Limited Access to Education Packages
The NICE guidance recommends that all those diagnosed with T1D should be offered a place on a structured education course between 6 and 12 months after diagnosis1. However, a consultant in the South West described how places on the course at their hospital were limited and expressed regret that they could not offer a place to everyone eligible.
“It's not for every patient unfortunately. It would be lovely to have it for [everyone]…is just the SWIFT course is completely chocka for the next how many months, because it's multidisciplinary teaching, quite intensive, it takes the days out of their normal work…”
– HCP 7, Consultant diabetologist
Limited Access to Specialist Providers
The restricted availability of specialist diabetic nurses was reported by one consultant who described how patients were unable to follow a prescribed care plan that involved reviews by specialist nurses because of a lack of appointments within the relevant time frame.
“I will pick up the problem probably so, for those that I don't transfer out, I'll pick up what I think should…set out a plan, and I'll ask the nursing team to pick up in a follow up. The problem we have is actually the nursing clinic appointments are full, they do get longer with patients but there's little availability and sometimes I will have seen the patient again before the nurses have seen them. So that's obviously a barrier to getting good information off.”
– HCP7 Consultant
Length of Consultation
Both dieticians and consultants described how limits on the time they could spend with individual patients prevented a more detailed dialogue around exercise. The time constraints meant they would prioritize other aspects of T1D management in accordance with patient preference or clinical urgency.

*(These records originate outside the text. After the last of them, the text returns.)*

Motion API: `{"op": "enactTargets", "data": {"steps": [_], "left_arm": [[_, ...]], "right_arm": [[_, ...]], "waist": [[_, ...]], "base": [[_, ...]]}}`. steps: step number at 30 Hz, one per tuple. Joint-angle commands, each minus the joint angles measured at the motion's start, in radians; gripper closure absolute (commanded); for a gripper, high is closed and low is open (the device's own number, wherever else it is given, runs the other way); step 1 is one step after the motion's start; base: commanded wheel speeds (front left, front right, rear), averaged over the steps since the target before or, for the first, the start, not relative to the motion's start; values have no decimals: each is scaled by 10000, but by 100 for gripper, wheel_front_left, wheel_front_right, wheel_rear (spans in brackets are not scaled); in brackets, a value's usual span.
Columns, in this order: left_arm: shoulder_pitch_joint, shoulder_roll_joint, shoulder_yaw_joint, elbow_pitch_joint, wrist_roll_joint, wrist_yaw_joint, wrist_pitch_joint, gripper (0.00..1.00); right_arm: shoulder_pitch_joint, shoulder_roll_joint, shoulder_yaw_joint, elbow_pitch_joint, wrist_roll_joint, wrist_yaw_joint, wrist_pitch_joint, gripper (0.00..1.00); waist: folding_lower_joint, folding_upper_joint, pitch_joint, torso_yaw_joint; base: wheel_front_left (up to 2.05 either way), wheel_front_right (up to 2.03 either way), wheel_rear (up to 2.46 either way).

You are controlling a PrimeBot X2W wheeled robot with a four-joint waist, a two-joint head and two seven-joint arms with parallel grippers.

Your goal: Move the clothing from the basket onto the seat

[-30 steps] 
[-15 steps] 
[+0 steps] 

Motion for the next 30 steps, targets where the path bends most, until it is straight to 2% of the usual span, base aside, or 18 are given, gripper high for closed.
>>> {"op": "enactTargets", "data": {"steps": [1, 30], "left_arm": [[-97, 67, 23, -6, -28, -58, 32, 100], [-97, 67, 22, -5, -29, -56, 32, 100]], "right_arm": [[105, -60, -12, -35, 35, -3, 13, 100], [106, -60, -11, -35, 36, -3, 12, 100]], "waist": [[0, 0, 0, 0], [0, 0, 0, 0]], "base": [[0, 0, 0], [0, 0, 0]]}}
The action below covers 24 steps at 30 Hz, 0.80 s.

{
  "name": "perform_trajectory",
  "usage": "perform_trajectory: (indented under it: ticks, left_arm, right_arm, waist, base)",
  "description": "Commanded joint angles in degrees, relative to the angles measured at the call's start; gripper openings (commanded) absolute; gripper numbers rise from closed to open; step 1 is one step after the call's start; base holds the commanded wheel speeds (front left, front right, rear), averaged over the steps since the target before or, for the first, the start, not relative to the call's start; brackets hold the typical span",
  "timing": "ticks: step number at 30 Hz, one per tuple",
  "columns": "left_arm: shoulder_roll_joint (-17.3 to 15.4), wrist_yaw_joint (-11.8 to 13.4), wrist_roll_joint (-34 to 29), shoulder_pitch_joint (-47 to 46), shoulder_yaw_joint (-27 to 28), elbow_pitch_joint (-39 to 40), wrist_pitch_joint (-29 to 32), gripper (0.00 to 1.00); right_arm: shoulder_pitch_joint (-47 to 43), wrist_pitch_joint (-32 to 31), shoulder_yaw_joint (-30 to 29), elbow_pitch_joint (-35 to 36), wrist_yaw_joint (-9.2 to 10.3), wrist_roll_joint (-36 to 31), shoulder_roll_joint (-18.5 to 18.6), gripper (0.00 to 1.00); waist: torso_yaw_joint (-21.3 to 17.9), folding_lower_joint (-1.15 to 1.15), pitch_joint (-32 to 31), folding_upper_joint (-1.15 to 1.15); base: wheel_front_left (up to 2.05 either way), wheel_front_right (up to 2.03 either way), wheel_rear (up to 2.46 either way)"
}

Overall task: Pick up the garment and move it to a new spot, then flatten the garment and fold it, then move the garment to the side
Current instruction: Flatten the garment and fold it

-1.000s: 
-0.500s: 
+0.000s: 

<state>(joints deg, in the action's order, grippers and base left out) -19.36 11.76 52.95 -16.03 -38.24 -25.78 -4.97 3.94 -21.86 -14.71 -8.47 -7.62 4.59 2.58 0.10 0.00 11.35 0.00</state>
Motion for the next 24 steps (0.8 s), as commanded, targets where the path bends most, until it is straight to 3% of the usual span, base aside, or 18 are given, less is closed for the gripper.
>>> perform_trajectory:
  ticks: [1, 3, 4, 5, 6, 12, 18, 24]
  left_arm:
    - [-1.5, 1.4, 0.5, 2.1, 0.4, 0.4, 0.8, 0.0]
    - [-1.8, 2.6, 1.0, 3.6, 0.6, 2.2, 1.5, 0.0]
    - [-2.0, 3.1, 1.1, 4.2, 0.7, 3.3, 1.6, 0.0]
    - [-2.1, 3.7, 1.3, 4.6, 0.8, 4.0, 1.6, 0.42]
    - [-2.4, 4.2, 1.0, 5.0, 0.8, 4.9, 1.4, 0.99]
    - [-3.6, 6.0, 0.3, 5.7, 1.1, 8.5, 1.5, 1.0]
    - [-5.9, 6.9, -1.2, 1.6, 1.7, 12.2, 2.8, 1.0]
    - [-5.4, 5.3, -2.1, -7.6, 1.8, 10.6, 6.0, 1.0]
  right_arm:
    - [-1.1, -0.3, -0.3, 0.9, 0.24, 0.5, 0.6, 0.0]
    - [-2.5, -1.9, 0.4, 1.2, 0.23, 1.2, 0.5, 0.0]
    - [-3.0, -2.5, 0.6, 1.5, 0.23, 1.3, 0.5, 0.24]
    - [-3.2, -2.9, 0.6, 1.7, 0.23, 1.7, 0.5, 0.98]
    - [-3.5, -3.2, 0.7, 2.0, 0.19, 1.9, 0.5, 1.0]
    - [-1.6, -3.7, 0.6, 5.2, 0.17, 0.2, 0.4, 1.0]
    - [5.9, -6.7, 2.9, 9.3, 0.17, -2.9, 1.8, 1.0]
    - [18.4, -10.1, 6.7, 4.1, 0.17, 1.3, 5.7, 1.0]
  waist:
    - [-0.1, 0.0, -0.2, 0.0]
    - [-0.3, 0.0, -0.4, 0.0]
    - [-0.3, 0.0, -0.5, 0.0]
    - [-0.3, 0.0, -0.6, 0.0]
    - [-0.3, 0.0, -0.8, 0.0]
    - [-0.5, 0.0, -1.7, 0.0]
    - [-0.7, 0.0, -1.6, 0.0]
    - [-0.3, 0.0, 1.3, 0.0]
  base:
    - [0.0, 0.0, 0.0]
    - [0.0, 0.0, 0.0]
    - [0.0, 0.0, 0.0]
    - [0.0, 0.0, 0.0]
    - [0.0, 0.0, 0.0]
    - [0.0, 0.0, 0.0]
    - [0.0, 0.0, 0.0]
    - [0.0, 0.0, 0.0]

“Time is a nightmare. I think if I go into activity in detail I reckon you're looking at 45 minutes minimum, if you're trying to unpick… so I have a 20 minute slot and I'll spend 45 minutes with someone who's doing regular sport and we're trying to unpick things, because by the time you have unpicked other stuff and you've dealt with other questions …”
– HCP7 Consultant
“It's the time element as well; somebody is coming to you with [exercise] just up to a certain level - which may be their weekend football session with their pub team or something - that's okay, and I think that's fine and you can manage that within normal sessions. But if you've got somebody who is becoming a higher level, more competitive, or training for something, and quite big, then it takes a lot of your time up as well and you don't always get that amount of time to see the patient.”
– HCP12, Diabetes Specialist Nurse
Coherence of Care
Consistency of Message
Within the multi-disciplinary T1D care team staff possess varying levels of training, experience and interest and these differences appeared to lead to patients receiving inconsistent messages from even quite senior staff. For example, one consultant acknowledged that varied levels of awareness of the impact of exercising with T1D might mean advice differs depending on which consultant a patient speaks to.
“So we've got a number of consultants here, and I think you will… there's a couple of us who are much more interested than the others, and I am not sure you would get entirely consistent advice across the consultant group let alone a broader body.”
– HCP7 Consultant
Issues emerged around inconsistent information from clinicians with expertise in other specialities whether based in secondary or primary care settings. One DSN described how colleagues in cardiology had experienced a patient with diabetes having hypoglycaemic episodes and so tried to prevent them from attending future cardio-rehabilitation classes.
“We've had people go to the cardiac rehab and we have phone calls because they've had hypos and they want to stop their exercise sessions at the cardiac rehab, and you're like “Yes but we can manage the hypos, the whole point of the cardiac rehab is after their heart attack or whatever else they've had…” and that is then a barrier but it's other healthcare professionals putting that barrier of a person doing the activity.”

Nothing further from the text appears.